1) Preheat the oven to 400F. Wash the peppers and arange them on a large baking tray and let roast, skin-on, for about 30 min, or until the peppers puff up and start to get charred spots. Set aside to cool while you are gathering the rest of the ingredients.

Muhammara Muhammara

2) When the peppers are cool enough to handle, remove the stems along with the seeds and peel off the skins. Place the peeled red peppers in a colander and let the juices drain into a bowl below (Olga Irez suggests reserving the juice to add to soups or stews and cook your grains in. You can even freeze the juice for future use).

Muhammara

3) Place the drained red peppers and garlic in the food processor and pulse into a purée. Soak the bread slice in water, then squeeze out the liquid.
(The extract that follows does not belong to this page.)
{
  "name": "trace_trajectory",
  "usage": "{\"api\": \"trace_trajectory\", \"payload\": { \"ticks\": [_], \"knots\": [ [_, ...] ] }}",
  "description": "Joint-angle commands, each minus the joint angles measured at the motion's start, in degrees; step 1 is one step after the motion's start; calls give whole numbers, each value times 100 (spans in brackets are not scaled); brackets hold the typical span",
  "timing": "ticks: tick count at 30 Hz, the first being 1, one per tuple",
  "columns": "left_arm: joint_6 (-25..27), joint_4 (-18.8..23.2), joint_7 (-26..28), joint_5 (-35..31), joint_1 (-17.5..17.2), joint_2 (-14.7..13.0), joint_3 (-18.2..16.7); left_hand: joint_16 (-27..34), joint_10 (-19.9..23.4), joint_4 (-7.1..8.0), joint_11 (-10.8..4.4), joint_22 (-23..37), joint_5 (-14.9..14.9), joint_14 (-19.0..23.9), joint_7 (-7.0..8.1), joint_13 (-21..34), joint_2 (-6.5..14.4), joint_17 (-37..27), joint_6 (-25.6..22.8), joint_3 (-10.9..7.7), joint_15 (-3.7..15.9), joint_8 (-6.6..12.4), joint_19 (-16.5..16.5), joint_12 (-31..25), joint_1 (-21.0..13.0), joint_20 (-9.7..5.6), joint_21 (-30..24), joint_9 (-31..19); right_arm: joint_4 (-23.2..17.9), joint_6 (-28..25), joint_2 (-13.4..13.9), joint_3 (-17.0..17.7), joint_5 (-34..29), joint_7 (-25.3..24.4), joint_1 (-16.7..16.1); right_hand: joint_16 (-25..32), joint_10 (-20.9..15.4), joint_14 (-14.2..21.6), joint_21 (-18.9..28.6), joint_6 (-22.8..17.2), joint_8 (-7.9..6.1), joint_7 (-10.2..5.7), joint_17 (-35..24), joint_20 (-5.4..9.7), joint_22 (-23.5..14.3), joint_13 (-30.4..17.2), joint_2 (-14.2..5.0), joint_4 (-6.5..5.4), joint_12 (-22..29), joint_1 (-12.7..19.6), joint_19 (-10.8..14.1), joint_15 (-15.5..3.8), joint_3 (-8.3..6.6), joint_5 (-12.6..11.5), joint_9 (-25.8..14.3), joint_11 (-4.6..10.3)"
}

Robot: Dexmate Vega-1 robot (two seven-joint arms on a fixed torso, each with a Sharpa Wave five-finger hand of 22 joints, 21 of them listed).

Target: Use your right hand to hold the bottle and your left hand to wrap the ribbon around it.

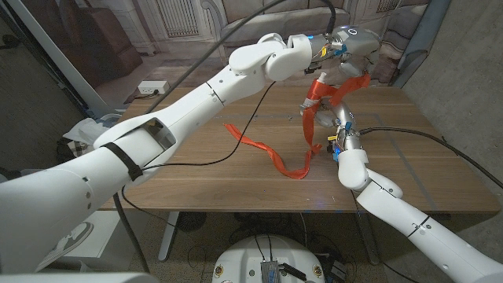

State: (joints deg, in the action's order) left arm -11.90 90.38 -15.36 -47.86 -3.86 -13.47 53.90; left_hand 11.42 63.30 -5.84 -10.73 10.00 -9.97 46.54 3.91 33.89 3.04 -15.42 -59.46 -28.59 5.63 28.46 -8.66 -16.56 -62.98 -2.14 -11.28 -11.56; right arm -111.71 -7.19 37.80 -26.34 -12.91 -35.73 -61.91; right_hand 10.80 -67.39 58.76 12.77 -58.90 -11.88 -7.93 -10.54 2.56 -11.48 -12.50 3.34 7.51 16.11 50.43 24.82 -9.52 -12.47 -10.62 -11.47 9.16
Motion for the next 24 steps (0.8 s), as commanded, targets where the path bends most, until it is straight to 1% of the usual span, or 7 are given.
{"api": "trace_trajectory", "payload": {
  "ticks": [1, 5, 12, 15, 17, 22, 24],
  "knots": [
    [756, -860, -5, -96, 453, 248, 451, 0, 121, 35, -132, 20, -39, -36, 11, 153, 18, -4, 19, -84, 589, 37, 30, 1, 5, -12, 4, -10, -411, 382, 94, 51, -274, 63, -301, 3, -231, -39, -7, -442, -37, -457, -17, 61, 4, -25, -1092, -19, 22, 1056, -6, -325, -38, -23, -14, 241],
    [862, -1077, 57, 43, 513, 235, 495, 5, 123, 35, -131, 20, -39, -35, 23, 157, 17, -3, 12, -87, 591, 39, 31, -2, 7, -12, 3, -8, -506, 416, 82, 142, -299, 68, -408, 11, -232, -33, -4, -445, -39, -457, -21, 57, 4, -28, -1092, -12, 23, 1067, -2, -336, -40, -24, -15, 240],
    [947, -1127, 136, 210, 554, 83, 542, 8, 115, 36, -133, 20, -39, -38, 20, 161, 15, 0, 20, -94, 587, 37, 36, -3, 13, 1, 3, -8, -524, 394, 28, 296, -275, 82, -536, 4, -234, -48, -3, -449, -40, -456, -17, 56, 4, -32, -1094, -15, 26, 1064, -3, -331, -40, -25, -15, 240],
    [986, -1112, 149, 367, 504, -41, 473, 13, 114, 34, -135, 20, -39, -36, 36, 167, 13, -1, 17, -95, 592, 39, 35, -7, 12, 8, 1, -8, -515, 390, 15, 384, -249, 60, -596, 4, -233, -52, -4, -450, -41, -456, -17, 58, 4, -32, -1094, -19, 25, 1058, -5, -325, -38, -24, -16, 240],
    [975, -1071, 160, 437, 472, -143, 449, 14, 109, 35, -137, 20, -39, -39, 21, 173, 13, -1, 18, -97, 589, 41, 38, -9, 15, 20, 1, -11, -515, 387, 7, 436, -243, 44, -624, 3, -233, -54, -3, -450, -41, -457, -17, 56, 4, -33, -1097, -25, 25, 1050, -5, -318, -37, -24, -16, 241],
    [940, -882, 197, 631, 311, -471, 312, 20, 109, 37, -137, 20, -38, -41, 36, 180, 13, -3, 24, -99, 586, 43, 41, -14, 21, 36, 0, -15, -529, 338, -9, 579, -213, 24, -665, 6, -228, -54, -5, -450, -41, -458, -18, 62, 4, -30, -1092, -19, 21, 1058, -11, -328, -37, -24, -16, 240],
    [926, -784, 218, 708, 217, -612, 241, 22, 98, 41, -138, 20, -38, -41, 14, 185, 19, -5, 32, -101, 584, 40, 39, -13, 23, 59, -1, -14, -519, 304, -23, 619, -209, 22, -652, 5, -230, -56, -3, -450, -41, -457, -17, 55, 4, -31, -1094, -17, 22, 1061, -8, -333, -39, -25, -16, 239]
  ]
}}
Toss the wet crumb in the blender and pulse into a smooth purée. Add the rest of the ingredients and mix with a spoon until combined. Taste and adjust the seasoning, if necessary.

Muhammara

4) To serve, transfer to a wide bowl and with the back of a spoon, make a light impression in the centre of the dip. Drizzle a bit of olive oil into the centre and sprinkle with red pepper flakes. Serve with flat bread.
Note: Muhammara can be refrigerated for up to 2-3 days.